> _EXERCISE REQUIREMENTS_: In the records below, find each line with the word "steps" and copy it.
*** DATASET CONTENT ***
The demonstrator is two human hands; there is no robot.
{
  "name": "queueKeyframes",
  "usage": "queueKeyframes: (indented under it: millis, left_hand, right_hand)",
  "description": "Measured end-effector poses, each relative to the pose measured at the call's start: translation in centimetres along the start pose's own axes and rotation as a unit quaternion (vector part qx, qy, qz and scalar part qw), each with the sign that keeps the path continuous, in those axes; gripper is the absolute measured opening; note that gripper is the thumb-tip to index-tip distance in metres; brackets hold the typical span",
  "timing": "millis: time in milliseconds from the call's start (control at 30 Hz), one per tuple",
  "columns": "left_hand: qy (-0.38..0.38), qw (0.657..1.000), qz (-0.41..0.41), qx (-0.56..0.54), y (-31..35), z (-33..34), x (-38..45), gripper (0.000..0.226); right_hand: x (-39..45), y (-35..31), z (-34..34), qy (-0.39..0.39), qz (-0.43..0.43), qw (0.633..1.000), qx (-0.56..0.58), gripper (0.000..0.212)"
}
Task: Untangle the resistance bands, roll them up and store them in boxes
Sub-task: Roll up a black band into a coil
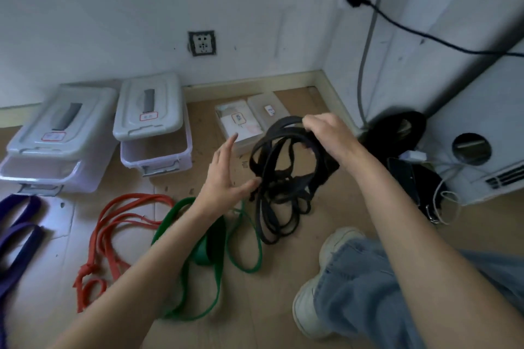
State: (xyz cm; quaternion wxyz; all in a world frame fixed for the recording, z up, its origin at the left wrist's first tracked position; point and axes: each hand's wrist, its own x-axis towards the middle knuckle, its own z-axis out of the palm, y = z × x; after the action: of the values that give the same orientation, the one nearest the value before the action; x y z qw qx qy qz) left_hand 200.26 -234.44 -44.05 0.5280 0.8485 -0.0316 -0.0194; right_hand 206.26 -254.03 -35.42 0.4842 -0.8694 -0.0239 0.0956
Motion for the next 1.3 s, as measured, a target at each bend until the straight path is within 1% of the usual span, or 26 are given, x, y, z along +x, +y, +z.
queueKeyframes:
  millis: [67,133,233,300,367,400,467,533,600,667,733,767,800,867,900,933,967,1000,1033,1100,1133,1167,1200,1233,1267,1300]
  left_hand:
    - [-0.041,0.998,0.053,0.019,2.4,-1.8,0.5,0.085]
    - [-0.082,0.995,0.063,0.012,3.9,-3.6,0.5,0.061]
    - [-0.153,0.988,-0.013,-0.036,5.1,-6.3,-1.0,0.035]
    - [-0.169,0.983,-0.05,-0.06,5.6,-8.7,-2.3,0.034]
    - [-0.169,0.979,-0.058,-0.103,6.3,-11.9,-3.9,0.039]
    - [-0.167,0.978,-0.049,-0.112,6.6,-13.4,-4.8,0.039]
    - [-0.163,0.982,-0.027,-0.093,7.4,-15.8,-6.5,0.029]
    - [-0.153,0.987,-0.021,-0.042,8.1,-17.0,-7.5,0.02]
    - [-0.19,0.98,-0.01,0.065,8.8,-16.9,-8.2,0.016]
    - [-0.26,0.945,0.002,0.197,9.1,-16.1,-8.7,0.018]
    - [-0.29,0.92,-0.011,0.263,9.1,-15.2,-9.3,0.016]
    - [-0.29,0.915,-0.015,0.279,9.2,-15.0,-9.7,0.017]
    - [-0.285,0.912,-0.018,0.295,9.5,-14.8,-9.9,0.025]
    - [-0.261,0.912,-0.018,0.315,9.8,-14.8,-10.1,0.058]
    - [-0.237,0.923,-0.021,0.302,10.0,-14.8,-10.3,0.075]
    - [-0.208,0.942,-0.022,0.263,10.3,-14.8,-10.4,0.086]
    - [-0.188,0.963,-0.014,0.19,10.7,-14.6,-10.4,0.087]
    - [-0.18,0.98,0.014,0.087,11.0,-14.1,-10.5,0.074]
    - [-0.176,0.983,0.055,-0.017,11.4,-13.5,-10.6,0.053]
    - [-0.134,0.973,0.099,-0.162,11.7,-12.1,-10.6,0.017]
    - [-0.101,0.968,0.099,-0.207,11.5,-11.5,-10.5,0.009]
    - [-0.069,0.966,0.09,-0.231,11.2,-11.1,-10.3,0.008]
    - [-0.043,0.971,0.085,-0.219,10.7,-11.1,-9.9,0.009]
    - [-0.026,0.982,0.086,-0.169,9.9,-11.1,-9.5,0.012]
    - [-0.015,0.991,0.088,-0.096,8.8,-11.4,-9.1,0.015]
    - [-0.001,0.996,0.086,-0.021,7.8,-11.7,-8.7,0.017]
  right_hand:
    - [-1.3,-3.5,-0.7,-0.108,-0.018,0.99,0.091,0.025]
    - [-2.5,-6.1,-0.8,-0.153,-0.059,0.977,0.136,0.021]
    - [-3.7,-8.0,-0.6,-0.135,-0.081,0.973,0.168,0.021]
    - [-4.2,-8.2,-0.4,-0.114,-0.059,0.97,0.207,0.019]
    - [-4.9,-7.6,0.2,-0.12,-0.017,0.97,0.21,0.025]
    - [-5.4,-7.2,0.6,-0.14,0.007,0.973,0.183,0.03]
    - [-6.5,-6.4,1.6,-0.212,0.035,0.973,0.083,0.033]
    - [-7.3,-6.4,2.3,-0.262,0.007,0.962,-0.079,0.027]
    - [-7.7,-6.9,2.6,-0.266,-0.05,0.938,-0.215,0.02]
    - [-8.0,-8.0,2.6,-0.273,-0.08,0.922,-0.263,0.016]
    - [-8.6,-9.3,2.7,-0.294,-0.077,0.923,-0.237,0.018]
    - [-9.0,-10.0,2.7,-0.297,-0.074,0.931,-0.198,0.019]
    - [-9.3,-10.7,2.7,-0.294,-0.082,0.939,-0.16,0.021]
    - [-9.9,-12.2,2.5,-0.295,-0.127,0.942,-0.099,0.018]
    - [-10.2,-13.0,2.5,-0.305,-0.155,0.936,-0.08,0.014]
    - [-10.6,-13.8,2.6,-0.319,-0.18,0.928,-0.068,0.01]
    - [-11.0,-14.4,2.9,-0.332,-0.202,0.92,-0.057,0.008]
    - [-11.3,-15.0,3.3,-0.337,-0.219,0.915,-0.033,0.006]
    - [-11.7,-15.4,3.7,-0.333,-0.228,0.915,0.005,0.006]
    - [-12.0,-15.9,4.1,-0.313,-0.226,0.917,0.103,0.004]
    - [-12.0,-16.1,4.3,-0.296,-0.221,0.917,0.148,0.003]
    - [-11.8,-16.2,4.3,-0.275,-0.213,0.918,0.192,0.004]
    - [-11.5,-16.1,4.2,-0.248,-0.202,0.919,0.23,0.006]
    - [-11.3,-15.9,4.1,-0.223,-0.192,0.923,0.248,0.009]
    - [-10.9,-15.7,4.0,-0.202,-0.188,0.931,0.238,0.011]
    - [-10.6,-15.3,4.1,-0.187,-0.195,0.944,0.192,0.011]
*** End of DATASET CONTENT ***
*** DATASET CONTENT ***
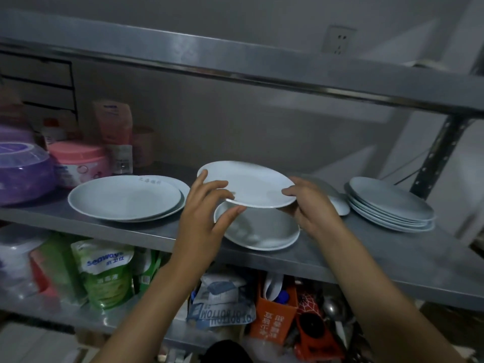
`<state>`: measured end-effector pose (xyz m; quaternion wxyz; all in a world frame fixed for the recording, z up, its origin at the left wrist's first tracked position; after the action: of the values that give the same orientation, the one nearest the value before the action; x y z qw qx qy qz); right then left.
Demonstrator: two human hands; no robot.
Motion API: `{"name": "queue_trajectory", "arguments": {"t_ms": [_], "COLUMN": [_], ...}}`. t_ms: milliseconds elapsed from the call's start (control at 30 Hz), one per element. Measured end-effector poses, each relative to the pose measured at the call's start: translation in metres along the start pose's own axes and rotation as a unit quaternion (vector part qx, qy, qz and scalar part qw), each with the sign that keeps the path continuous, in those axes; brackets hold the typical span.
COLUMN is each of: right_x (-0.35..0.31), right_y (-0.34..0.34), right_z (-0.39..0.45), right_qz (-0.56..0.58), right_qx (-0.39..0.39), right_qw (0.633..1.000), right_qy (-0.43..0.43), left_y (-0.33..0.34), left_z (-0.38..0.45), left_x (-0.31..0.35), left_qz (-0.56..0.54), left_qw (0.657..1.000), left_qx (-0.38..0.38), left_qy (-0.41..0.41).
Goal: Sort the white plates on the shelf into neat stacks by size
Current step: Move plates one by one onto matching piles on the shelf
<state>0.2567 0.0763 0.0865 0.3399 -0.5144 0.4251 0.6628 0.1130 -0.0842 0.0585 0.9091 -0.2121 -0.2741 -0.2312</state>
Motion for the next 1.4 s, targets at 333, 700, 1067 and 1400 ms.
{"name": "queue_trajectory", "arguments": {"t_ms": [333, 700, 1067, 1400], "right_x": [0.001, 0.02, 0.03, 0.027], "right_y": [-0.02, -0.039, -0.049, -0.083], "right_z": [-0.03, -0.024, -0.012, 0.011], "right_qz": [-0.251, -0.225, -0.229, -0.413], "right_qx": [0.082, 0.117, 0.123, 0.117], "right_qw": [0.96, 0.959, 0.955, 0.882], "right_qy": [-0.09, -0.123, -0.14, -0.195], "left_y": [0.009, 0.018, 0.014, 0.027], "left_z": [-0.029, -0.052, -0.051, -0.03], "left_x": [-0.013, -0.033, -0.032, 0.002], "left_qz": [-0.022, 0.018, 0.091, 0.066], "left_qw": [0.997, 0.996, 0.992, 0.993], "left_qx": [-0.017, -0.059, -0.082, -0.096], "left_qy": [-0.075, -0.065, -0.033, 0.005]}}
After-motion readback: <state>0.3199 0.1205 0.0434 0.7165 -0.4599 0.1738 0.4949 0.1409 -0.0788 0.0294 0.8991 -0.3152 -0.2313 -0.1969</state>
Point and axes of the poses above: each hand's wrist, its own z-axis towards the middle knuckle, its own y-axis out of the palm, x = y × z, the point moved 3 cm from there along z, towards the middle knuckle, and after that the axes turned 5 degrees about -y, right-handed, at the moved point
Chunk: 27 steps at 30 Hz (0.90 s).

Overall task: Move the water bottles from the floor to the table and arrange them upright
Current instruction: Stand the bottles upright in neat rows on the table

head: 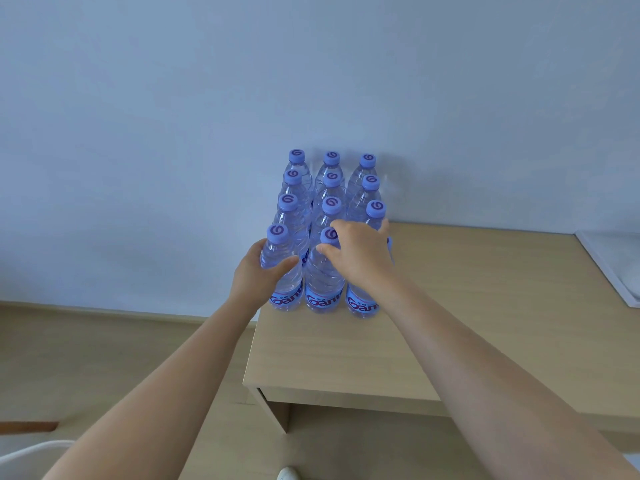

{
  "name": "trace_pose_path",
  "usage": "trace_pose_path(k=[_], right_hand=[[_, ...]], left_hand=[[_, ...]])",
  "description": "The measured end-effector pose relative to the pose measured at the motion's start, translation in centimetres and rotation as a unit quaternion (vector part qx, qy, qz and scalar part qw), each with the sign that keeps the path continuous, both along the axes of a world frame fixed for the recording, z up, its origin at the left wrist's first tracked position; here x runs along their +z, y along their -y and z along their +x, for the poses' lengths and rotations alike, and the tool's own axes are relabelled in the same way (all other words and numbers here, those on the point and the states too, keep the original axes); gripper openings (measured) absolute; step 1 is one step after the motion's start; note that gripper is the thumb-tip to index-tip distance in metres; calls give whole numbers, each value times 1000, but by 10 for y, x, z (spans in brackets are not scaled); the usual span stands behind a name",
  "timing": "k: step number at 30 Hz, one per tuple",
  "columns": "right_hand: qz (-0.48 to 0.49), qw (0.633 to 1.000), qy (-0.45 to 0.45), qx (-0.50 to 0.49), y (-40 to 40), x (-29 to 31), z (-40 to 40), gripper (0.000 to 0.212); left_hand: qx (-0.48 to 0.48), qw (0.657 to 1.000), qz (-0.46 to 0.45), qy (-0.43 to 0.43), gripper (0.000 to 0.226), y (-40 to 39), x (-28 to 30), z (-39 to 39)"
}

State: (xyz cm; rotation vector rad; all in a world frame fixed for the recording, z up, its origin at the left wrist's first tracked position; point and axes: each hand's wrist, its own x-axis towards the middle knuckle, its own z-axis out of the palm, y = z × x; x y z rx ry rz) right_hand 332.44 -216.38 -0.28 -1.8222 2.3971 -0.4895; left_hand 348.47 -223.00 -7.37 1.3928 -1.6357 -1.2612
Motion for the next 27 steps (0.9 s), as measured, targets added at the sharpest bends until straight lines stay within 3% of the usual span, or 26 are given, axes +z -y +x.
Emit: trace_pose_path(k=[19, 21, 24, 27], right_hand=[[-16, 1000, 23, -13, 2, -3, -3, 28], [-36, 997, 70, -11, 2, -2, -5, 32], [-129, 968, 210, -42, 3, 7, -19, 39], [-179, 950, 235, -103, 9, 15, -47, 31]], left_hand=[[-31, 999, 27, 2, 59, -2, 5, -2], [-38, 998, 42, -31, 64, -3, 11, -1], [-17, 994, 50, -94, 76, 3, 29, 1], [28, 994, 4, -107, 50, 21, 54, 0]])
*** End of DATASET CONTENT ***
> _SOLUTION BELOW_:
Chunk: 27 steps at 30 Hz (0.90 s).
Motion for the next 27 steps (0.9 s), as measured, targets added at the sharpest bends until straight lines stay within 3% of the usual span, or 26 are given, axes +z -y +x.

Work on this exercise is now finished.